General Black Jack Pershing, so nicknamed for his admiration for, and service with the Buffalo Soldiers of the 10th Calvary Regiment in the Midwest and again during the Spanish-American war, was faced with a dilemma. While often lauded as being a man ahead of his time with regard to his views on integration and civil rights within the Armed Forces, Pershing was a soldier serving in a segregated Army. The French were asking for troops, and he had a trained unit many white Americans were unwilling to serve alongside. In early 1918, he made the infamous decision to assign the Harlem Hellfighters to the French. Perhaps General Pershing saw this as an opportunity to provide the 369th with the chance to serve away from the bigotry of American politics.


It should be noted that the 369th was not the only unit to serve under a foreign commander. It was common throughout the war to temporarily OPCON (or give operational control of) a unit to an allied commander. On more than one occasion, American forces were temporarily assigned to French and British units, while allied outfits were likewise assigned to the American Expeditionary Forces (A.E.F.). However, the 369th was the only unit to serve its entire combat tour under a foreign commander.

No matter the reason, the regiment’s service on the front was extraordinary by any standard. Two Medals of Honor, several Distinguished Service Crosses, and over 170 French Croix de Guerre were awarded to the men of the 369th. In his account of the regiment’s history in Europe in 1918, former Battalion Commander Arthur Little emphasized that in 191 days under fire, the regiment had never lost a foot of ground.


For more information on the history of the Harlem Hellfighters in France, visit the History Channel’s website.

The French Army, by all accounts, was proud to serve alongside the Harlem Hellfighters.
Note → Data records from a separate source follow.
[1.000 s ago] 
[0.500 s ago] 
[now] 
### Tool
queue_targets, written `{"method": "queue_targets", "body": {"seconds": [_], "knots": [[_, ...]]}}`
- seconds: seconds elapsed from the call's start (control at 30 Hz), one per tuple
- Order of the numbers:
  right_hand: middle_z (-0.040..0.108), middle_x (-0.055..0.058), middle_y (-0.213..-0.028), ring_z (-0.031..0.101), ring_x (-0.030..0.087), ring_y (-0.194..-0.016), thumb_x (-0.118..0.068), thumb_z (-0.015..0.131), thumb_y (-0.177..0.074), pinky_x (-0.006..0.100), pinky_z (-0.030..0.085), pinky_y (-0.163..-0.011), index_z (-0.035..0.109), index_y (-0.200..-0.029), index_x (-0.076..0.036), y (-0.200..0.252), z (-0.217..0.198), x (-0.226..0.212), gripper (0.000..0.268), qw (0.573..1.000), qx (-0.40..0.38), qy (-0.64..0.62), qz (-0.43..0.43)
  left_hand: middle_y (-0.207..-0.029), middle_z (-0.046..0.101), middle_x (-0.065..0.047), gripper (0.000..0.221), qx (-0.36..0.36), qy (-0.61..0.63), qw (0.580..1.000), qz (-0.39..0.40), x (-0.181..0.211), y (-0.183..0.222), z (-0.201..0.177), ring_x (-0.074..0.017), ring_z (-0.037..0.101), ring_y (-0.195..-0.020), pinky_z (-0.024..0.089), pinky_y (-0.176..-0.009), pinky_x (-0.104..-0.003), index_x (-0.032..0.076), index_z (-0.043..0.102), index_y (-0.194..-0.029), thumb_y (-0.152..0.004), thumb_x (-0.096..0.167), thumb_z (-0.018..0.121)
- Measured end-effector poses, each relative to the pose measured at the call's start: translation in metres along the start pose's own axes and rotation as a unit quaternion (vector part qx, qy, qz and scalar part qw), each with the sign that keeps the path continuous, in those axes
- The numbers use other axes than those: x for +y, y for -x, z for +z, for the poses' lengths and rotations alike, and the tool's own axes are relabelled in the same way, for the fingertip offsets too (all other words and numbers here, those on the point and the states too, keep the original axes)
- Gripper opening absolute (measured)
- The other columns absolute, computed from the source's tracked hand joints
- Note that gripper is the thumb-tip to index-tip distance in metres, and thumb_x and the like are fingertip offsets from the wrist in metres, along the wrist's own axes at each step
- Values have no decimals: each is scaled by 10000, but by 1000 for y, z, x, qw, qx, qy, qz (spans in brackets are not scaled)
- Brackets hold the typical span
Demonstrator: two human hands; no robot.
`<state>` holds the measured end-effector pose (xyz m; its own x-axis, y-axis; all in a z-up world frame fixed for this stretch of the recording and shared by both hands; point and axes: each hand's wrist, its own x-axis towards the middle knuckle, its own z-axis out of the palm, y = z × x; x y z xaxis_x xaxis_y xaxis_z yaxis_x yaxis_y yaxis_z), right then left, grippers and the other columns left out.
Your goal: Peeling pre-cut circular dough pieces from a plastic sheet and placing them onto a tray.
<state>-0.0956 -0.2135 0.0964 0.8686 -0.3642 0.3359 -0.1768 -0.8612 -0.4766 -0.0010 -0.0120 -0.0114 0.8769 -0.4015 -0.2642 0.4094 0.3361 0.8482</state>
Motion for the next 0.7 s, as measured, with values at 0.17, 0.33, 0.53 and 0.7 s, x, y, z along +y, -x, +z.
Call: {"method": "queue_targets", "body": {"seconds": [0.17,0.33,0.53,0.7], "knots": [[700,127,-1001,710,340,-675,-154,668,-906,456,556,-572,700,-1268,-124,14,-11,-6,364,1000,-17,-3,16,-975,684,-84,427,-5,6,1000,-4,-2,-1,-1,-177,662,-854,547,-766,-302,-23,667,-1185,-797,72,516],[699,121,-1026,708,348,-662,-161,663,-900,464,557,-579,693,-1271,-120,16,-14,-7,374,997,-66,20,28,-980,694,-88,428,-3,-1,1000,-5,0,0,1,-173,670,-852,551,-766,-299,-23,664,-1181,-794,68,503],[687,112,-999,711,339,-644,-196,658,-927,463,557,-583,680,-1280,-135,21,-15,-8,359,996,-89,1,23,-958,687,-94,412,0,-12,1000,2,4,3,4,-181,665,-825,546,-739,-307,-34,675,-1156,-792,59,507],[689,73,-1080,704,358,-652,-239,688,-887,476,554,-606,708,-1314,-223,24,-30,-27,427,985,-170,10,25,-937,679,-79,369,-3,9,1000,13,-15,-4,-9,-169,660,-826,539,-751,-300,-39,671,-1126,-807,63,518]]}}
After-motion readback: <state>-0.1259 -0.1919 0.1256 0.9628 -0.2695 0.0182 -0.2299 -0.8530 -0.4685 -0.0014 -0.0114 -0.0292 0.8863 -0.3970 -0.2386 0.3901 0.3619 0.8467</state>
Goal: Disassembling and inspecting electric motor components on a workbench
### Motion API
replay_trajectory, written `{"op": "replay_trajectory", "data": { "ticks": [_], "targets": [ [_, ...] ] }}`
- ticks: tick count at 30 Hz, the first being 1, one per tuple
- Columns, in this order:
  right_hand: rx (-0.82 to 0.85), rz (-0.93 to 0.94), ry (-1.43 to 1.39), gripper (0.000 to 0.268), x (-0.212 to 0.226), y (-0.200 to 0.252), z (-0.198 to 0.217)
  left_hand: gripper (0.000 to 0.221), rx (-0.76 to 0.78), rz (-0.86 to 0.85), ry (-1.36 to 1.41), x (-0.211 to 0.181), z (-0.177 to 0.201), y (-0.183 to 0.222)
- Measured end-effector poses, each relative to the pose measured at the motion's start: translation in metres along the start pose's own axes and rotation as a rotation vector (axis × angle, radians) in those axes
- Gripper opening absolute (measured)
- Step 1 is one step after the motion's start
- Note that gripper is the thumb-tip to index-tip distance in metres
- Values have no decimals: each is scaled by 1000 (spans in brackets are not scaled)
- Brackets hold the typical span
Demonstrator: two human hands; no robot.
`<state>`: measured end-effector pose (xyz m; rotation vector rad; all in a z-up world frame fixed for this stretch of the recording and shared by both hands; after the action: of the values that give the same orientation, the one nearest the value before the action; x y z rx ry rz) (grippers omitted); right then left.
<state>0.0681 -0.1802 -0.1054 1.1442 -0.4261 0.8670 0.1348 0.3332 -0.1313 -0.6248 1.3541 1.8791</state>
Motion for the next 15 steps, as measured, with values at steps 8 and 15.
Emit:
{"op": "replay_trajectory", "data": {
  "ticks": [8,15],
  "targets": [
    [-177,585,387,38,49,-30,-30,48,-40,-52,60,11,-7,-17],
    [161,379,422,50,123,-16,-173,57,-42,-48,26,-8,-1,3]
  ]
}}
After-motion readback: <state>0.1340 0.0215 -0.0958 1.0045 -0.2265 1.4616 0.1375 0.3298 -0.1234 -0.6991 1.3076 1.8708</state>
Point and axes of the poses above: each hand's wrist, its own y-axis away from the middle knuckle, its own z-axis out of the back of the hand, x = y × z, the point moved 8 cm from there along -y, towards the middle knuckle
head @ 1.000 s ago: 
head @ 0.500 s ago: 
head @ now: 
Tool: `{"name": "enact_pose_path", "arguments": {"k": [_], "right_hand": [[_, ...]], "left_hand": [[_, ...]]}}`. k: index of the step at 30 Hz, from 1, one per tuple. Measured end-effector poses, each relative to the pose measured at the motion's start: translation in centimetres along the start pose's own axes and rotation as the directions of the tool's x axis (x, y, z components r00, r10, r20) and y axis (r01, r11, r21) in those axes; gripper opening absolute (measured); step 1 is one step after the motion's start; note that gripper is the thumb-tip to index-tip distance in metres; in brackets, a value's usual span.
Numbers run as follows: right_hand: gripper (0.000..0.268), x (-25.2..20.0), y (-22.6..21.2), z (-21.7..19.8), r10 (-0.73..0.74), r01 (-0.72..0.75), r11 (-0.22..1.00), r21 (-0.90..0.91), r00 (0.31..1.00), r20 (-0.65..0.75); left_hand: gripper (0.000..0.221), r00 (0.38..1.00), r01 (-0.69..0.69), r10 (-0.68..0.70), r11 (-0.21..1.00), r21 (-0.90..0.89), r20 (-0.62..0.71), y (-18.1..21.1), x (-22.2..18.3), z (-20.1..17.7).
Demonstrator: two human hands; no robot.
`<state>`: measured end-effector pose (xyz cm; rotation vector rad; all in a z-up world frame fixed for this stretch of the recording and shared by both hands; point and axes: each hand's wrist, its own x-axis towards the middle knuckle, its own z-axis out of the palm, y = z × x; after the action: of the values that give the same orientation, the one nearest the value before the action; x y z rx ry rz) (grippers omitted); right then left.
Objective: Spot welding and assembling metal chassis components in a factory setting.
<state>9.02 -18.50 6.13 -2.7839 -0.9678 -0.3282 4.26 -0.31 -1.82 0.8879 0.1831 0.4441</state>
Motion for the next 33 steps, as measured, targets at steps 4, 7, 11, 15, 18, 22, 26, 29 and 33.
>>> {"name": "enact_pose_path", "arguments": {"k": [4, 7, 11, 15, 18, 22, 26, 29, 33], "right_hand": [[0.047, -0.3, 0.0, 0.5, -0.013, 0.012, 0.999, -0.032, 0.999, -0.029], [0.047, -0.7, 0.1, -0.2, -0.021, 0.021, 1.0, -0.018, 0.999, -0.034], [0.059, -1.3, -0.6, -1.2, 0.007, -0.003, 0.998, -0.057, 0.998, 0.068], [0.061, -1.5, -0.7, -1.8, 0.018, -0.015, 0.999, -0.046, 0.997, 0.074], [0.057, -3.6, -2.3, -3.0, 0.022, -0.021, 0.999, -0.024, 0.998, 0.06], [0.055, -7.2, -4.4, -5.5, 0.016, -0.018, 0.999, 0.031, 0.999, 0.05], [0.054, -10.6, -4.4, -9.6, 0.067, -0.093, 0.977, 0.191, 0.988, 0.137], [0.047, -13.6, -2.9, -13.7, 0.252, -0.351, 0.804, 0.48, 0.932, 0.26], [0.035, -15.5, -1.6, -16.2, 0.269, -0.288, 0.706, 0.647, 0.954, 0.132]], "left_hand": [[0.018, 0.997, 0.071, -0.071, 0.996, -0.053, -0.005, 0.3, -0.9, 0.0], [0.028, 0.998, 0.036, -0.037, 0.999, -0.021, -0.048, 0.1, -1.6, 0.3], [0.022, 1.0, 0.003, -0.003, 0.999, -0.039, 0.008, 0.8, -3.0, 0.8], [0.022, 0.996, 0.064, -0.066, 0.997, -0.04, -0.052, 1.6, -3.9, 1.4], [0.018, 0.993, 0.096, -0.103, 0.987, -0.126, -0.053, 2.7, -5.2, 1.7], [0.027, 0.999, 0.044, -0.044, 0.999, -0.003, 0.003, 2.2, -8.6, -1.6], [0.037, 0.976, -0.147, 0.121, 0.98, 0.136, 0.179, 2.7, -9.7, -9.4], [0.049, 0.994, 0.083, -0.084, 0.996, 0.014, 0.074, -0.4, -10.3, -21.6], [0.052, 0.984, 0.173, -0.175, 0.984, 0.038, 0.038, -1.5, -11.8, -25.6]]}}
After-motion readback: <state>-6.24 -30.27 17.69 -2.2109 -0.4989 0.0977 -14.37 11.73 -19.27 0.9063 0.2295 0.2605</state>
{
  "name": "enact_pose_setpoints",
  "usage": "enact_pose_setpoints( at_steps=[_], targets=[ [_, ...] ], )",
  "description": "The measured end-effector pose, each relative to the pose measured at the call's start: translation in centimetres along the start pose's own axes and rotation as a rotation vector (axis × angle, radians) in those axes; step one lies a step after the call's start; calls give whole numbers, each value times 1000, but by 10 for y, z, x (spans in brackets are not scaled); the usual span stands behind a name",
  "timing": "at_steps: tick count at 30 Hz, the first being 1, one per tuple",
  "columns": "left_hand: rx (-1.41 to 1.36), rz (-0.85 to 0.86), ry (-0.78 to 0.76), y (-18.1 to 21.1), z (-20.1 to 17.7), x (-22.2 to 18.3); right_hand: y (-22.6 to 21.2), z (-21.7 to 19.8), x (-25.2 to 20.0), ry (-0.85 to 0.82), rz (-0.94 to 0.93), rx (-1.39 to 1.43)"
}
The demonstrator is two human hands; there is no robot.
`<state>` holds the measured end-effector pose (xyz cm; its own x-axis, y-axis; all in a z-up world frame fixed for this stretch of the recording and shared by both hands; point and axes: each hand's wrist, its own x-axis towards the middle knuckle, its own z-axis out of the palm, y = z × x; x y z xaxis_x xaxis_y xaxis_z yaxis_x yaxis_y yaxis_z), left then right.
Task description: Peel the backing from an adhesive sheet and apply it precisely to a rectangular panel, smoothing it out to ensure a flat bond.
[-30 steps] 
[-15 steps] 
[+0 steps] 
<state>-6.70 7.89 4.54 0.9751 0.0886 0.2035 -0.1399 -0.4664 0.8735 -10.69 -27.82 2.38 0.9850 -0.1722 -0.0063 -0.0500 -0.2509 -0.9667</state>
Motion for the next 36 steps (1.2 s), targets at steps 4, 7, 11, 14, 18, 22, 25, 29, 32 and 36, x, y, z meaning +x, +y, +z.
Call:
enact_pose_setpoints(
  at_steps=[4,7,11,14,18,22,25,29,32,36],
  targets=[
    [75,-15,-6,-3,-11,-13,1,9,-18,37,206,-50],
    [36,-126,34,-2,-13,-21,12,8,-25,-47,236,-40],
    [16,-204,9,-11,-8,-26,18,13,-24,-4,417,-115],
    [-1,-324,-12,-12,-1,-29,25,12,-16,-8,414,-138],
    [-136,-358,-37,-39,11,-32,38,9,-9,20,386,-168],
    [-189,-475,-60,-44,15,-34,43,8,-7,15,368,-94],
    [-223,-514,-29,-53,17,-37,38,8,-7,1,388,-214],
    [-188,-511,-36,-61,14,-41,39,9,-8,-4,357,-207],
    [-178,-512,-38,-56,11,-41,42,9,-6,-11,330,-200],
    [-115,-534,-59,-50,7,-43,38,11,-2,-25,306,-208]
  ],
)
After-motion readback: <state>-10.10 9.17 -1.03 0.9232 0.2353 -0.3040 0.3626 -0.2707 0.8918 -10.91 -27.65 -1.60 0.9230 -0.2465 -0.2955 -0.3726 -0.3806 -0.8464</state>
Several memoirs written by both American and French soldiers paint a picture of mutual respect and admiration without regard for race. This was likely a product of a deep desire for American reinforcements (which must have come as a relief to the embattled French) coupled with the fact that French soldiers were often exposed to men and women of different races and ethnicities in the colonies. Seeing a man of color on the front might not have been common, but it certainly wasn’t unheard of. Any doubts the French had about the Harlem Hellfighters, a nickname given to the 369th by their German enemies for their tenacity and resolve under fire, were soon forgotten.